The preprocessor simply must do what is necessary to put the incoming information into a regular data structure. The cleaned data structure can have many different types of forms, however in the text-parsing task all of these forms have deficits. Again, this is due to the indirect relationship that the textual information has to the experience of awareness or knowledge. We seek to transfer the interpretability of natural text into an image framework.

The viewer interface is used in real time on problems of some consequence. Thus there is a systems requirement that a feed forward loop be established from one decision-making event to the next. The feed forward loop must touch components 2, 3, 4 and 5.

This architecture allows at least three places where human perception can make differences in the systems computations. The first is in the development of the image library (perhaps a token library is a more general concept). The second is in the indexing of the library components and perhaps some data streams. The third is in the decision support system (component 6).

Section 2.1

In Section 1, we made several claims. One of these is that the flow of information from an object of investigation can be vetted by a human computer system if and only if all real aspects of the syntactic and semantic representational problems are addressed. The flow of information from an object of investigation is likely to suffer from the data source being somewhat indirect, as in EEG data and linguistic data. Data sources such as astronomic data are more direct and thus more like the formal data sources such as number theory.

The partial success of statistical methods on word frequencies attests to the fact that a partial solution to these problems leads to an imperfect result. The glass is either half empty or half full. We do not know how to make this judgment, because today there is no completely satisfactory automated text parsing system.

The indirect nature of the data source would seem to imply that a human interpretant is necessary before there can be really successful text parsing. Thus the notion of vetting is proper, since this notion implies causation on a process that is mediated by a knowledgeable source and human judgment. The goal of a CCG system for text parsing is to transfer the interpretive degrees of freedom of text into an image framework. Once in the framework certain algorithm paths can produce suggestive consequences in new context.

It is not yet known if new methodology, entirely separate from the existing routing and retrieval technologies, will give rise to new and more successful results. We have suggested that much of the statically work on word frequencies is hard limited by the nature of anticipation. The statistical sciences can tell perhaps everything about the past, but cannot always predict the future. Moreover, we have the problem of false sense making. The meaning of words is enabled with ambiguity just for the purpose of predicting the meaning of words in contexts that are bound in a perceptional loop. This loop involves both memory and anticipation.

One can revisit the TREC and TIPSTER literatures, as we at TelArt will be doing over the next three months. In this review, we find not only statistical approaches, such as those made by David Lewis at AT&T and Susan Dumas at BellCore, but also a few linguistic and semantic methods. These methods are being reviewed as part of the Indexing Routing and Retrieval (IRR) evaluation by conducted by TelArt for a commercial client.
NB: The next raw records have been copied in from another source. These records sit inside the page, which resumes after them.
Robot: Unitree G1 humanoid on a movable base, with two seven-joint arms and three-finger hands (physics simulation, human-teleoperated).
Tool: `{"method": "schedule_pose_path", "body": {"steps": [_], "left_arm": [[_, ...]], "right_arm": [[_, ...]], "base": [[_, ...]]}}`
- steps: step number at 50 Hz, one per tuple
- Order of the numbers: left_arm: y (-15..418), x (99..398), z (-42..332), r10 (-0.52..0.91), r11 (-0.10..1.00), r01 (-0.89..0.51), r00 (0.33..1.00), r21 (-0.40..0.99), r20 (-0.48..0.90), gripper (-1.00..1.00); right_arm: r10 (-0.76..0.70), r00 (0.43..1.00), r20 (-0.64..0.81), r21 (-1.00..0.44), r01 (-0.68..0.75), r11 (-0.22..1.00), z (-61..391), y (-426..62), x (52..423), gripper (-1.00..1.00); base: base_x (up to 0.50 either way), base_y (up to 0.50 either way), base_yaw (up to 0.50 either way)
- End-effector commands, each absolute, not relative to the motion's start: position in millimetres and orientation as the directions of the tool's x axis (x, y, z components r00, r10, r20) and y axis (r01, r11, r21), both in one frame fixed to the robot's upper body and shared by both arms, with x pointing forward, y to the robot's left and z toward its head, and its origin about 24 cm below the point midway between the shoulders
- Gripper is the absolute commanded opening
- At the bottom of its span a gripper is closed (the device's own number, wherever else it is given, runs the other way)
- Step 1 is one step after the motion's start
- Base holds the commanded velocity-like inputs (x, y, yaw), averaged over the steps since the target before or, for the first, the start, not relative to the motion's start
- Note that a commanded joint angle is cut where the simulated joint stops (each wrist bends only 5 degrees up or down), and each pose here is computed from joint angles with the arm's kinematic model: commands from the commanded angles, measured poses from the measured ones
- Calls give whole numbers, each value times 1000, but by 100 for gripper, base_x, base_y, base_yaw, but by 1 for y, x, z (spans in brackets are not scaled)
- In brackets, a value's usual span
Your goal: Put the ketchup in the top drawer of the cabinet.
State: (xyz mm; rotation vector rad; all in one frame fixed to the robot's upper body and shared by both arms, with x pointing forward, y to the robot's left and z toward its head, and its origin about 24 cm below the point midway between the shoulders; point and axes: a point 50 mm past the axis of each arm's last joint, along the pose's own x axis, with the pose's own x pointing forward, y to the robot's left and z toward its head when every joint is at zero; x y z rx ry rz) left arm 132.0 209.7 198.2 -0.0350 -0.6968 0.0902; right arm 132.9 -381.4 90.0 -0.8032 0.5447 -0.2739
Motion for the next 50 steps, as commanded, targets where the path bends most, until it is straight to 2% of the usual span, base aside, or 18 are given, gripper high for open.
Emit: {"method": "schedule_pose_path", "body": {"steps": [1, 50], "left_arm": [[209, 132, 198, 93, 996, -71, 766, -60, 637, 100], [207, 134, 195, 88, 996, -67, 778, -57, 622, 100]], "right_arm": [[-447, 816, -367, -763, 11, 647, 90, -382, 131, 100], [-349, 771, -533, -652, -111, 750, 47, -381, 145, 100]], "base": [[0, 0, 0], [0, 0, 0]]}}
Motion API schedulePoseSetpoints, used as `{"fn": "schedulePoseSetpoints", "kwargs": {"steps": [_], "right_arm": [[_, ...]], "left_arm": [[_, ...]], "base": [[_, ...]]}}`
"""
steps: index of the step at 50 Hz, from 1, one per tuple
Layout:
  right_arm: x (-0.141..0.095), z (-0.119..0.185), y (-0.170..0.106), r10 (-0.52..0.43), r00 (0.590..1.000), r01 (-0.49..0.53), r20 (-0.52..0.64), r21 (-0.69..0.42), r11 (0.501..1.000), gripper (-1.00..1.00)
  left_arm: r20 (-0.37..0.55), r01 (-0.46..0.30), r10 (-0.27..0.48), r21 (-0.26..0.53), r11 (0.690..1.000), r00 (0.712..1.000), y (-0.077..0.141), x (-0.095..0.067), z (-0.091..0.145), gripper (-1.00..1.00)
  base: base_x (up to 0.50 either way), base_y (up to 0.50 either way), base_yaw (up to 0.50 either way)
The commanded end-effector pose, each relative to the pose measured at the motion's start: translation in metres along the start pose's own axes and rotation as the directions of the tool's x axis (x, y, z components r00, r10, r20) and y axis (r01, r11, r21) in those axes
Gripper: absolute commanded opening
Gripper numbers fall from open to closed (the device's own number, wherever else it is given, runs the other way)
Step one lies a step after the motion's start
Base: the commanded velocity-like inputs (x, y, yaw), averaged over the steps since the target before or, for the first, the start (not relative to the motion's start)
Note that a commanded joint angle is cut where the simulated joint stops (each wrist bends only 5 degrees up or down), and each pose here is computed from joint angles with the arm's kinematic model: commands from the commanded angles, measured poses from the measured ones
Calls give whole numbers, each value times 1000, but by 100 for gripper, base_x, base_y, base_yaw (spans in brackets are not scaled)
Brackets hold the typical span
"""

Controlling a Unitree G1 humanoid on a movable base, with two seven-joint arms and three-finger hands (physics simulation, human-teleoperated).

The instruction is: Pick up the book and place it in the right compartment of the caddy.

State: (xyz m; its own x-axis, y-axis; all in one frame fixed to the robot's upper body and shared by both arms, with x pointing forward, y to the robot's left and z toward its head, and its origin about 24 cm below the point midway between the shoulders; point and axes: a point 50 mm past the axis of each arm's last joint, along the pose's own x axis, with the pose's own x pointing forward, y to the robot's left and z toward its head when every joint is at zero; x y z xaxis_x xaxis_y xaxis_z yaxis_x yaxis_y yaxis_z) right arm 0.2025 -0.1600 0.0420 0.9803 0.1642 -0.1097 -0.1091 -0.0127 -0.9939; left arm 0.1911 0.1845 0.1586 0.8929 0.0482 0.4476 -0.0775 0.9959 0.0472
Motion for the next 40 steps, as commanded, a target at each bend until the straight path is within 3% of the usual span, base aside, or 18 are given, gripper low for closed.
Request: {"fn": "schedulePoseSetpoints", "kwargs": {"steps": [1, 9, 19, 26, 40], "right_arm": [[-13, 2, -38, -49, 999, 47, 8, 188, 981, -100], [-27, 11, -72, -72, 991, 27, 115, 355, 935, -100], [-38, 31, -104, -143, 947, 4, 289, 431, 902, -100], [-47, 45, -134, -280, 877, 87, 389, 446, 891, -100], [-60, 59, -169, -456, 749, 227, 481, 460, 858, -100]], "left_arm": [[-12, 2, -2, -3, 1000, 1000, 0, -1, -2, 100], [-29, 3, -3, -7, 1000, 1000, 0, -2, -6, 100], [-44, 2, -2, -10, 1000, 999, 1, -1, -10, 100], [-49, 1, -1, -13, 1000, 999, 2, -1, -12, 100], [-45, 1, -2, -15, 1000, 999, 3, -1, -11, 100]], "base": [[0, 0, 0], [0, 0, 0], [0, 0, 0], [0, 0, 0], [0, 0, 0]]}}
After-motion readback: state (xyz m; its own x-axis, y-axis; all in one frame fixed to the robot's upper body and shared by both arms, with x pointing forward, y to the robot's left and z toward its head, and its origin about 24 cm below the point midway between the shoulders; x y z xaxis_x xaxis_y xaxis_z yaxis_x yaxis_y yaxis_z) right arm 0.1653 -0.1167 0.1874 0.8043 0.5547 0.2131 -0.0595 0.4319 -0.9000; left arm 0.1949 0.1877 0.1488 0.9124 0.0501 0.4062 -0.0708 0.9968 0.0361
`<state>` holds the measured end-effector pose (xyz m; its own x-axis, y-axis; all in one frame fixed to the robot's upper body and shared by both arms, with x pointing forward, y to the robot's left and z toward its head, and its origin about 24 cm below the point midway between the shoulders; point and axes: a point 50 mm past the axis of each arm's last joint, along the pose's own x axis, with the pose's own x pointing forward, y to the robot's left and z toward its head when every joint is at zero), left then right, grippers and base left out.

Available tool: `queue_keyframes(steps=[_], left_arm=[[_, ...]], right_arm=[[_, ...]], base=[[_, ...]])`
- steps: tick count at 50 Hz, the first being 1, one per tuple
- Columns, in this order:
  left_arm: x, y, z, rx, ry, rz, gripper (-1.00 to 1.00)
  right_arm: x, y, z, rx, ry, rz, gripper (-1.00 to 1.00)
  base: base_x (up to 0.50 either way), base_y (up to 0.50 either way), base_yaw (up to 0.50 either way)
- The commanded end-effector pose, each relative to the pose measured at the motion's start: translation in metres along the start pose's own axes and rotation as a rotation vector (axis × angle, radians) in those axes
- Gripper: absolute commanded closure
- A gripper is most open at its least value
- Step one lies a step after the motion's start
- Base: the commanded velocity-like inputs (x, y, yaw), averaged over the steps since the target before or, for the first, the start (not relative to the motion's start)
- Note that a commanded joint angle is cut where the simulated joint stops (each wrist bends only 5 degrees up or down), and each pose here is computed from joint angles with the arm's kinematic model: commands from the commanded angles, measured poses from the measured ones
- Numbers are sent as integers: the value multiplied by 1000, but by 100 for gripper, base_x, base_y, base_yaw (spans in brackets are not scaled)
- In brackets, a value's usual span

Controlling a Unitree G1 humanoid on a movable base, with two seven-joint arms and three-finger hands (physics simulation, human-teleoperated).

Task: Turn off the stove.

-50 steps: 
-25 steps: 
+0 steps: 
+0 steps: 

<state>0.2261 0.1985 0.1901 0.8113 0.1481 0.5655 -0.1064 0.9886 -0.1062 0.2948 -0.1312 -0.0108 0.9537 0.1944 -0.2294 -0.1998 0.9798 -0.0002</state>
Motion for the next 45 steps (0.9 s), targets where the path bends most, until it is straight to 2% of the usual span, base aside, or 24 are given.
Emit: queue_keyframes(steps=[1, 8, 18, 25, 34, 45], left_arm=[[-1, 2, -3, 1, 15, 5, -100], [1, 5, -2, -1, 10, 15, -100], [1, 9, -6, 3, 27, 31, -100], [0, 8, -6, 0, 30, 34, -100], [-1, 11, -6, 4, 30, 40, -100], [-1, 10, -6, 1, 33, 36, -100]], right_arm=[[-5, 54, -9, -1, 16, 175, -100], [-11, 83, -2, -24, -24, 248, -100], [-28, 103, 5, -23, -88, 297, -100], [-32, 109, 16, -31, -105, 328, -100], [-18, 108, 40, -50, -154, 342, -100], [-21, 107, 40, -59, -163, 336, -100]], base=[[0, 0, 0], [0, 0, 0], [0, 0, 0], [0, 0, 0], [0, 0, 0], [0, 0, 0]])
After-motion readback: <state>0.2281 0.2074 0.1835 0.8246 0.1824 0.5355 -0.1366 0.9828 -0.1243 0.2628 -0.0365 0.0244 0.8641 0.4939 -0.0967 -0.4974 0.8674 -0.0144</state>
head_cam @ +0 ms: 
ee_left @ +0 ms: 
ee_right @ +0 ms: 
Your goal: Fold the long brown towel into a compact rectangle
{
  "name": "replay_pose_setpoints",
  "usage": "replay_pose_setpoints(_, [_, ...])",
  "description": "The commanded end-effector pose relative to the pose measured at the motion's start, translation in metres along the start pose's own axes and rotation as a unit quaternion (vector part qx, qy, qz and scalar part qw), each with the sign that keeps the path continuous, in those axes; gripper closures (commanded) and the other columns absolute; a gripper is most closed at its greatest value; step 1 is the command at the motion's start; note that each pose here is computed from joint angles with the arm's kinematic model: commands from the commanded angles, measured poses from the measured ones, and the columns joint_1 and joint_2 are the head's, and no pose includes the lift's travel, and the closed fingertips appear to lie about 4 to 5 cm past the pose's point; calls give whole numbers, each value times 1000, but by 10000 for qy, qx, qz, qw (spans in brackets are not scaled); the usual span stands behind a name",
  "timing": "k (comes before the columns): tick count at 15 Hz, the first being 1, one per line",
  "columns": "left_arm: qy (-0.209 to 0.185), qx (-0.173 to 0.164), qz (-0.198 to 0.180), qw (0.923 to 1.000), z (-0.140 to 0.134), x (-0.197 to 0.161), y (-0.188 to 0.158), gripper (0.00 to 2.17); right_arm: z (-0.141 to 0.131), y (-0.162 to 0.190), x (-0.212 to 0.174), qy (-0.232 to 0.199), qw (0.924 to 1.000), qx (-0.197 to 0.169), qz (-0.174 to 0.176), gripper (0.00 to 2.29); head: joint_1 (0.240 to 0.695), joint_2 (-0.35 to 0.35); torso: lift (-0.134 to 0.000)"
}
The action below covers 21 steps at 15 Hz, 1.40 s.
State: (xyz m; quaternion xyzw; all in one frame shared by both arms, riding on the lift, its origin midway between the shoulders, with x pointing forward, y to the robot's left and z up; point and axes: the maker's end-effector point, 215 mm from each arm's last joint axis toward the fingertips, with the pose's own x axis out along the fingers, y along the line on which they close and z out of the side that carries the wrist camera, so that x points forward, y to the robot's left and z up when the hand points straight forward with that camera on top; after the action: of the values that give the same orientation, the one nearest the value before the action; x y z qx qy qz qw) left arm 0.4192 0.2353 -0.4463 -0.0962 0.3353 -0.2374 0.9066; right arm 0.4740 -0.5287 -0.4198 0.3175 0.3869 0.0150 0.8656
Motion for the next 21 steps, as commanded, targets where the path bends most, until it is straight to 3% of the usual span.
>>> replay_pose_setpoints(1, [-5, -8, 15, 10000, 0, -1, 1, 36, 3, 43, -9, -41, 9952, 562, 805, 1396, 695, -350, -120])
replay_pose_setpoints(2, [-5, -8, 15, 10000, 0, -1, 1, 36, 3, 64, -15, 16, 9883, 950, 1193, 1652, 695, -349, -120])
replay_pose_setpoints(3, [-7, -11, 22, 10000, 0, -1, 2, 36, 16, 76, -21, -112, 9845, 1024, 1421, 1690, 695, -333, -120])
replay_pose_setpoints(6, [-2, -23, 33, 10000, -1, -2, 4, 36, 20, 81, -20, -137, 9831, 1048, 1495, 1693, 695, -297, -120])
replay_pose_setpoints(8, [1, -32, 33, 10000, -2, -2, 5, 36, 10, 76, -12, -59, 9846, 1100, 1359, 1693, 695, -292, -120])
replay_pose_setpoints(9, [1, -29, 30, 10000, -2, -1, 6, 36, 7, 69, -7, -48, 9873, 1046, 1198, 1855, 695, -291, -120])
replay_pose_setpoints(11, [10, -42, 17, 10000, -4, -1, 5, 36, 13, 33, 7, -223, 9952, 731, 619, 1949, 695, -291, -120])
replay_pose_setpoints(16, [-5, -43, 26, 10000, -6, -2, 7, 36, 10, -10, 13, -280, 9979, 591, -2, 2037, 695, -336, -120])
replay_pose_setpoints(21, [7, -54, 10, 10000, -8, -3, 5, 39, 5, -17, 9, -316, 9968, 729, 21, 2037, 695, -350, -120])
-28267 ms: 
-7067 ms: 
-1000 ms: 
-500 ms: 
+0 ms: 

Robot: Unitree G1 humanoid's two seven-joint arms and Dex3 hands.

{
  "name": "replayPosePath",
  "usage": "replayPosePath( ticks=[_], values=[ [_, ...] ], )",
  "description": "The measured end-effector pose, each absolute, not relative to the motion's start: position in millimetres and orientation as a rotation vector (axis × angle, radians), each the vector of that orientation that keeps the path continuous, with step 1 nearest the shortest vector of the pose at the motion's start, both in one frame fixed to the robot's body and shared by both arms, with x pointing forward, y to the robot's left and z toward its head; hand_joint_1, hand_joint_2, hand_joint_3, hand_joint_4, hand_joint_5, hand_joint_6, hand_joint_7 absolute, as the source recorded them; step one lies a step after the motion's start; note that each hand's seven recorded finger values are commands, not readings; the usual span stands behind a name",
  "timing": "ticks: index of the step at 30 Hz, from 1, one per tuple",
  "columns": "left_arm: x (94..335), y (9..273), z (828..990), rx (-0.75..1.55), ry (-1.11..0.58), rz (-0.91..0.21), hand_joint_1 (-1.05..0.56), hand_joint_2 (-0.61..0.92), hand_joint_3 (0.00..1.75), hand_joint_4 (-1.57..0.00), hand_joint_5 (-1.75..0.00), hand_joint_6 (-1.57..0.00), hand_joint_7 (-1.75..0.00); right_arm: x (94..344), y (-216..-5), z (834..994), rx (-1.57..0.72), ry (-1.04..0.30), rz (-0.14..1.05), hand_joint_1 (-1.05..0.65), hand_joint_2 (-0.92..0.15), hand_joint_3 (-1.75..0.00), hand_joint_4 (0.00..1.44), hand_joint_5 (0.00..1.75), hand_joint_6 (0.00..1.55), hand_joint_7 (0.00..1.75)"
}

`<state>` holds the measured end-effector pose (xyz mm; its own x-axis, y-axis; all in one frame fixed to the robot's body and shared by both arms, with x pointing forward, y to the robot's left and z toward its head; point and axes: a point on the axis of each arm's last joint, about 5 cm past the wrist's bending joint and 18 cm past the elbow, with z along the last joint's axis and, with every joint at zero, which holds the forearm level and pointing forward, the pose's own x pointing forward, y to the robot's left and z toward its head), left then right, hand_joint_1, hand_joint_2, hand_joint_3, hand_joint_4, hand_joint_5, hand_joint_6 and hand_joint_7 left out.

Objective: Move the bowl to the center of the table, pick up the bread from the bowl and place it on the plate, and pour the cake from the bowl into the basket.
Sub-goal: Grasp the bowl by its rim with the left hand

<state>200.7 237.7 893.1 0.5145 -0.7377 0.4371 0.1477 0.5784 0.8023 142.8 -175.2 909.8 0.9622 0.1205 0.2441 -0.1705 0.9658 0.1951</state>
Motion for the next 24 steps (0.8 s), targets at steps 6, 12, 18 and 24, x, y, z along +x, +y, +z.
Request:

An understanding of routing and retrieval techniques might assist the generalization of the CCG technology. This generalization was done to establish some broad principles that might be formative to a proper text parsing system. The CCG technology can then be seen to have the following parts:

1) A representational schema

2) A visualization schema

3) An induction schema

New thinking on indexing, sorting or arrangements of data atoms may also provide value to our task. As we look for tools and methods we will of course be somewhat hampered by the now proprietary nature of new technologies. However, this is just part of the task we set for ourselves.

The application of CCG technology to the problem of text parsing requires that our group have a command of all existing IRR technologies and theory.